▶ **Instructions to follow**
Find all lines below containing the string "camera" and return them.

▶ **Information provided**

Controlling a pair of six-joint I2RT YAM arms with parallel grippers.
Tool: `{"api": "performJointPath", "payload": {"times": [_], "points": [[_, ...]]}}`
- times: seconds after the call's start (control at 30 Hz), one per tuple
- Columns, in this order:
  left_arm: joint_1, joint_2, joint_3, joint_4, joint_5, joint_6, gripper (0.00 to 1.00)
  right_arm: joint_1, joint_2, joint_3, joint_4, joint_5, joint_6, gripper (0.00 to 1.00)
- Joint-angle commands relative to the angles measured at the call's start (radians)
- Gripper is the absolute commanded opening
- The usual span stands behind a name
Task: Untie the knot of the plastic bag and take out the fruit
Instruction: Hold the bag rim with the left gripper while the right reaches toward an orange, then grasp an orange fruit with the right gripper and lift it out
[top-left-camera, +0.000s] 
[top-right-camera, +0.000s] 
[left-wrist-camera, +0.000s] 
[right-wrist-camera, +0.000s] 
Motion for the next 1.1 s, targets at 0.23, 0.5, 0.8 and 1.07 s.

▶ **Answer to this task**
[top-left-camera, +0.000s] 
[top-right-camera, +0.000s] 
[left-wrist-camera, +0.000s] 
[right-wrist-camera, +0.000s] 

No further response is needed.